TASK TO COMPLETE:
Lines from the one containing "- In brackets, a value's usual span" through the last line of the material below: print these exactly, and only these.

DATA EXCERPT:

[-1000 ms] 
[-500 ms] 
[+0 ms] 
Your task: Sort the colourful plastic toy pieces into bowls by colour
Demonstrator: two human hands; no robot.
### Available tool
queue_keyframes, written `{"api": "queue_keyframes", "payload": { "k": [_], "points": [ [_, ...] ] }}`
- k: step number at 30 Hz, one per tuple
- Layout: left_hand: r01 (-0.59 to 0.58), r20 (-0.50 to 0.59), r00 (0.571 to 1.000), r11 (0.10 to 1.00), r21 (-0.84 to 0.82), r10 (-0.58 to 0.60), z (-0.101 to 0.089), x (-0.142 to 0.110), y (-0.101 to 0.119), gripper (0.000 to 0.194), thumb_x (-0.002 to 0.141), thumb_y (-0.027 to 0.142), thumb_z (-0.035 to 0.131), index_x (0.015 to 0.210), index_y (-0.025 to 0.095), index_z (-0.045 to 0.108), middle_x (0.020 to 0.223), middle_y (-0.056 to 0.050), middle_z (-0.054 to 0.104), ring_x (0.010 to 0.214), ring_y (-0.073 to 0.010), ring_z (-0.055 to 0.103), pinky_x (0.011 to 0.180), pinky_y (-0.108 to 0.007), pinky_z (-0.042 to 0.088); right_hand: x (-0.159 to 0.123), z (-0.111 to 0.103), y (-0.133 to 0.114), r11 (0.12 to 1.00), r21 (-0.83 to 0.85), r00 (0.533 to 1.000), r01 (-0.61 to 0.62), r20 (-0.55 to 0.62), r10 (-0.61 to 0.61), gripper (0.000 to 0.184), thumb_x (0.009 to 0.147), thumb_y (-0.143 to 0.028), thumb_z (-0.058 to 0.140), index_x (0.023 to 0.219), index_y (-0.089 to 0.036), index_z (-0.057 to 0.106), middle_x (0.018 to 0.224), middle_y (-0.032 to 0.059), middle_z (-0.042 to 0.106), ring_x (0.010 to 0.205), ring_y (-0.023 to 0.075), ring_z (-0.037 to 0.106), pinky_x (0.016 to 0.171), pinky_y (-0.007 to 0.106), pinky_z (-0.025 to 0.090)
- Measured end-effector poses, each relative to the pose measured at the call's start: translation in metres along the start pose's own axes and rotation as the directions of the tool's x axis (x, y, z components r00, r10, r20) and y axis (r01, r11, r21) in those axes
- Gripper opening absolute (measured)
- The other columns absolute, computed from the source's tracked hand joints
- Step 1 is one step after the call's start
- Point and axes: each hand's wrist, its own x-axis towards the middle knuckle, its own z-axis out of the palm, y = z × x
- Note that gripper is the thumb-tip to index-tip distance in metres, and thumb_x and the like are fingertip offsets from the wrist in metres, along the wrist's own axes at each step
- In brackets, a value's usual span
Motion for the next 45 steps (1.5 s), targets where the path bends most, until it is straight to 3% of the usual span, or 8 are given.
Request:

REPLY:
- In brackets, a value's usual span
Motion for the next 45 steps (1.5 s), targets where the path bends most, until it is straight to 3% of the usual span, or 8 are given.
Request:

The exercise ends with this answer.